Metallicity-Dependent quenching of Star Formation at High Redshift in Small Galaxies

TL;DR

This study models how metallicity influences star formation suppression in small high-redshift galaxies, revealing that low metallicity limits star formation, leading to a dominance of ex situ growth and specific star formation rate trends.

Contribution

It introduces a simple model incorporating metallicity-dependent star formation, explaining suppression effects and the evolution of star formation and metallicity in small galaxies at high redshift.

Findings

Star formation is suppressed in low-metallicity, low-mass halos at z>2.

Ex situ star formation dominates in small galaxies at high redshift.

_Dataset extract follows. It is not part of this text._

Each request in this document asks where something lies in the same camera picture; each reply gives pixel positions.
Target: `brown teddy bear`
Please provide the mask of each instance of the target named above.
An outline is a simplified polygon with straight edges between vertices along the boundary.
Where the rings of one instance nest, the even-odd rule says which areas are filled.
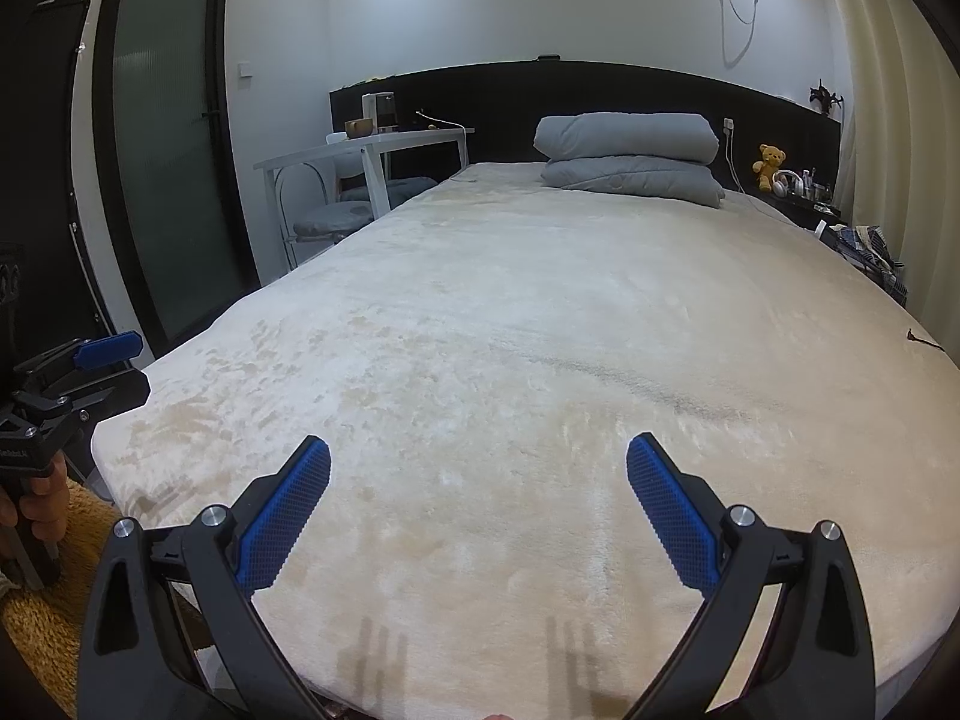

Predicted relations of sSFR and metallicity with stellar mass and redshift.

Abstract

[abridged] The star formation rates (SFR) of low-metallicity galaxies depend sensitively on the gas metallicity, because metals are crucial to mediating the transition from intermediate-temperature atomic gas to cold molecular gas, a necessary precursor to star formation. We study the impact of this effect on the star formation history of galaxies. We incorporate metallicity-dependent star formation and metal enrichment in a simple model that follows the evolution of a halo main progenitor. Our model shows that including the effect of metallicity leads to suppression of star formation at redshift z>2 in dark halos with masses <~ 10^11 Msun, with the suppression becoming near total for halos below ~10^9.5-10 Msun. We find that at high redshift the SFR cannot catch up with the gas inflow rate (IR), because the SFR is limited by the free-fall time, and because it is suppressed further by a lack of metals. As a result, in each galaxy the SFR is growing in time faster than the IR, and the integrated cosmic SFR density is rising with time. The suppressed in situ SFR at high z makes the growth of stellar mass dominated by ex situ SFR which implies that the specific SFR (sSFR) remains constant with time. The intensely accreted gas at high z is accumulating as an atomic gas reservoir. This provides additional fuel for star formation in 10^10 - 10^12 Msun halos at z ~ 1-3, which allows the SFR to exceed the instantaneous IR, and may enable an even higher outflow rate. At z<1, following the natural decline in IR with time due to the universal expansion, the SFR and sSFR are expected to drop. We specify the expected dependence of sSFR and metallicity on stellar mass and redshift. At a given z, and below a critical mass, these relations are predicted to be flat and rising respectively. Our model predictions qualitatively match some of the puzzling features in the observed star formation history.